» **Aim of the task**: Among the entries below, count the lines containing the string "shirt". Only the count is needed.

======== Data for this exercise ========

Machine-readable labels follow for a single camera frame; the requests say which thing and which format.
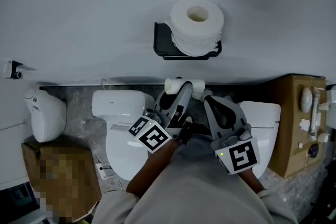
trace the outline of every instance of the toilet paper
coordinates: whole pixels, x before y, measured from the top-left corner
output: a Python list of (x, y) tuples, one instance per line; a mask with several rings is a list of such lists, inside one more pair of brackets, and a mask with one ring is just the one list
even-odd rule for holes
[(185, 82), (191, 82), (194, 93), (203, 93), (205, 82), (201, 79), (166, 79), (164, 82), (164, 90), (166, 94), (177, 94)]
[(165, 22), (172, 31), (176, 47), (189, 56), (203, 56), (216, 50), (221, 39), (224, 15), (209, 0), (181, 0)]

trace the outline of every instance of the gray floor
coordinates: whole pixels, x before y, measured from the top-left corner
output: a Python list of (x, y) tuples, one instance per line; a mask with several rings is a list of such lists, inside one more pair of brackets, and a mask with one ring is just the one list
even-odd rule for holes
[[(215, 86), (210, 87), (217, 96), (230, 95), (234, 101), (238, 100), (238, 91), (244, 91), (245, 86)], [(106, 123), (100, 118), (94, 118), (91, 112), (92, 94), (102, 87), (45, 87), (51, 95), (65, 101), (68, 107), (67, 126), (65, 134), (72, 136), (81, 145), (89, 147), (103, 164), (108, 162), (105, 152)], [(157, 98), (163, 90), (162, 86), (106, 86), (106, 89), (140, 90)], [(207, 125), (203, 104), (191, 99), (188, 113), (195, 122)], [(267, 169), (261, 177), (262, 184), (269, 189), (277, 191), (284, 201), (292, 208), (298, 220), (302, 220), (311, 210), (310, 203), (316, 201), (319, 190), (326, 175), (324, 167), (330, 163), (334, 156), (334, 144), (328, 143), (324, 147), (322, 163), (307, 170), (283, 179)], [(106, 170), (108, 175), (114, 175), (113, 170)], [(128, 182), (114, 176), (102, 180), (97, 172), (102, 193), (109, 190), (126, 187)]]

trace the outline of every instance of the brown cardboard box
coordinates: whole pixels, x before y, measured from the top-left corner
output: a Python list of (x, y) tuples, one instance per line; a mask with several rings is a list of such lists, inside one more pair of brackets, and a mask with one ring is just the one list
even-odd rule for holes
[[(320, 90), (320, 103), (327, 101), (325, 78), (311, 76), (289, 75), (265, 82), (254, 92), (253, 101), (275, 103), (281, 106), (281, 117), (276, 144), (268, 168), (282, 177), (288, 177), (308, 166), (318, 163), (322, 156), (323, 143), (319, 144), (319, 153), (316, 158), (308, 156), (307, 152), (312, 144), (309, 132), (300, 129), (301, 119), (311, 121), (312, 109), (308, 113), (300, 110), (302, 89), (313, 87)], [(318, 134), (325, 132), (326, 113), (321, 112), (321, 125)]]
[(101, 198), (91, 150), (28, 142), (22, 151), (32, 187), (66, 223), (87, 215)]

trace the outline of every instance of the gray shirt
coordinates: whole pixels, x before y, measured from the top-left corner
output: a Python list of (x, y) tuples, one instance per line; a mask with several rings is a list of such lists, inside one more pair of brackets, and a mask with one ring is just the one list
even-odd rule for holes
[(255, 194), (238, 175), (228, 175), (209, 147), (194, 135), (139, 200), (126, 191), (104, 194), (92, 224), (297, 223), (269, 190)]

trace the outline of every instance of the toilet
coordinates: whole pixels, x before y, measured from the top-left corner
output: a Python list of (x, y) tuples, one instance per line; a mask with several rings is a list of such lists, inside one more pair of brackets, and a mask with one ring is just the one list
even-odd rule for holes
[(28, 89), (24, 100), (32, 115), (31, 126), (38, 142), (54, 140), (63, 133), (67, 122), (64, 102), (38, 89)]
[(113, 170), (131, 180), (148, 159), (148, 152), (128, 129), (154, 107), (154, 99), (140, 91), (99, 90), (92, 96), (92, 114), (106, 121), (106, 155)]
[(281, 106), (278, 104), (244, 101), (240, 103), (251, 135), (258, 140), (260, 164), (252, 168), (257, 178), (265, 172), (277, 139)]

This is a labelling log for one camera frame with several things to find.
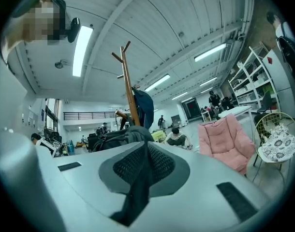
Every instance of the pink cushion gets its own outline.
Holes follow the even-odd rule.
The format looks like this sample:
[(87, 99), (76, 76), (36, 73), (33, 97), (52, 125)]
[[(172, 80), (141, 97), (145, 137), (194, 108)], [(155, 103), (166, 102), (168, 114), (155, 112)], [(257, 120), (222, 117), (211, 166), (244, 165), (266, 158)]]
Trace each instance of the pink cushion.
[(212, 153), (224, 153), (235, 146), (228, 129), (226, 118), (204, 125), (204, 127), (210, 140)]
[(213, 157), (238, 172), (244, 169), (249, 161), (245, 156), (241, 155), (236, 148), (232, 148), (224, 153), (213, 154)]

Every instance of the window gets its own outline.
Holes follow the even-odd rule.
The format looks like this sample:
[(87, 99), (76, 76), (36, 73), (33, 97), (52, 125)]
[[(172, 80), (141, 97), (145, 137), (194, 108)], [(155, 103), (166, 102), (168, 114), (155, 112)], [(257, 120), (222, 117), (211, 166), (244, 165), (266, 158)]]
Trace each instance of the window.
[(50, 129), (51, 131), (58, 131), (58, 107), (59, 100), (56, 99), (46, 99), (45, 106), (45, 128)]

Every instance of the pink armchair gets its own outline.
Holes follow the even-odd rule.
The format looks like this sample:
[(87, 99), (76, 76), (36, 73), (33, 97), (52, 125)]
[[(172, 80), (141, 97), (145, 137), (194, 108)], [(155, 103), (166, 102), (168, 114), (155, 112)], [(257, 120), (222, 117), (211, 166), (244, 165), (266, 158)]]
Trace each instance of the pink armchair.
[(234, 115), (199, 125), (198, 129), (201, 154), (222, 161), (240, 174), (246, 174), (246, 166), (255, 146)]

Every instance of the railing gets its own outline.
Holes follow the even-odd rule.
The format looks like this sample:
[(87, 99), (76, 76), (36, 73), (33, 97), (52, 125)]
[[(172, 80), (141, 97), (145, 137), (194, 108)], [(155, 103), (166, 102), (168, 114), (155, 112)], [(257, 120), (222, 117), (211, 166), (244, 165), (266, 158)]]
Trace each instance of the railing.
[(115, 112), (65, 112), (64, 120), (115, 118)]

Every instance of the refrigerator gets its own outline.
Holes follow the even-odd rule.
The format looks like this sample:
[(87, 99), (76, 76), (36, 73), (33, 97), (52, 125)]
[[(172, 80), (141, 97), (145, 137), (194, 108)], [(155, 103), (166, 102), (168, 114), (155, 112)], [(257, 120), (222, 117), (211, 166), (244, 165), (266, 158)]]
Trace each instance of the refrigerator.
[(263, 58), (263, 63), (276, 89), (280, 111), (295, 118), (295, 80), (288, 63), (284, 62), (283, 55), (277, 46)]

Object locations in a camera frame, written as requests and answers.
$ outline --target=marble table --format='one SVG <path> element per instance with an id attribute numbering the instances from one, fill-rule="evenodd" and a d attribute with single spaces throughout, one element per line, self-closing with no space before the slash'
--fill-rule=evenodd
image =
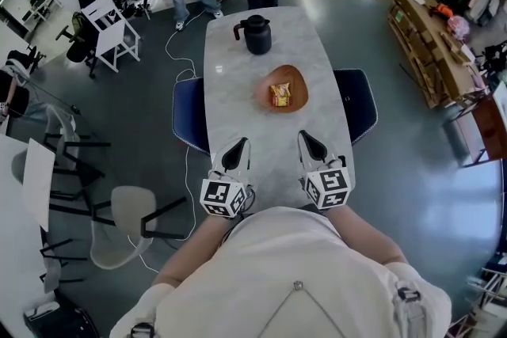
<path id="1" fill-rule="evenodd" d="M 253 55 L 233 27 L 252 14 L 271 21 L 273 46 Z M 298 112 L 277 114 L 255 100 L 256 84 L 280 65 L 296 66 L 309 100 Z M 236 13 L 211 21 L 204 50 L 204 100 L 212 159 L 228 142 L 250 140 L 249 182 L 257 194 L 255 211 L 272 206 L 301 207 L 311 201 L 298 182 L 297 135 L 306 130 L 345 155 L 352 186 L 354 161 L 349 127 L 332 67 L 314 26 L 299 7 Z"/>

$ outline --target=white t-shirt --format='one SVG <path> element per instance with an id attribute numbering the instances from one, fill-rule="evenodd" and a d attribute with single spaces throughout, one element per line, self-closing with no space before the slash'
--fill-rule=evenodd
<path id="1" fill-rule="evenodd" d="M 304 291 L 284 302 L 295 281 Z M 415 312 L 397 306 L 404 286 L 421 295 Z M 450 299 L 407 264 L 383 266 L 349 249 L 327 218 L 276 207 L 240 223 L 177 289 L 150 288 L 111 338 L 153 320 L 160 338 L 396 338 L 414 336 L 400 327 L 408 317 L 422 322 L 418 337 L 441 338 Z"/>

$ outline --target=white table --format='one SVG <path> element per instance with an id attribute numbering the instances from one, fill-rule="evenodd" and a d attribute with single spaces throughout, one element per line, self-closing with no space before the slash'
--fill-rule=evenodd
<path id="1" fill-rule="evenodd" d="M 252 55 L 233 27 L 252 14 L 271 21 L 273 46 L 265 55 Z M 301 110 L 276 114 L 255 101 L 256 84 L 285 64 L 296 66 L 309 91 Z M 352 187 L 354 161 L 349 127 L 334 74 L 317 32 L 298 7 L 276 7 L 236 13 L 211 21 L 204 50 L 204 100 L 210 152 L 247 137 L 252 146 L 250 183 L 257 209 L 285 205 L 301 207 L 311 201 L 298 182 L 297 135 L 306 130 L 345 155 Z"/>
<path id="2" fill-rule="evenodd" d="M 46 272 L 40 227 L 22 203 L 22 186 L 13 177 L 11 162 L 28 145 L 0 135 L 0 321 L 10 335 L 33 338 L 23 322 L 23 312 L 33 301 L 44 298 L 39 276 Z"/>

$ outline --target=thermos handle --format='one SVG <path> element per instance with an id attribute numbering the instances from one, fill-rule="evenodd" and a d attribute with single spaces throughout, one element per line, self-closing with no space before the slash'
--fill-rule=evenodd
<path id="1" fill-rule="evenodd" d="M 241 23 L 234 26 L 234 37 L 236 37 L 236 40 L 239 40 L 239 29 L 243 28 L 241 26 Z"/>

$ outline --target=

========

» **Answer**: 2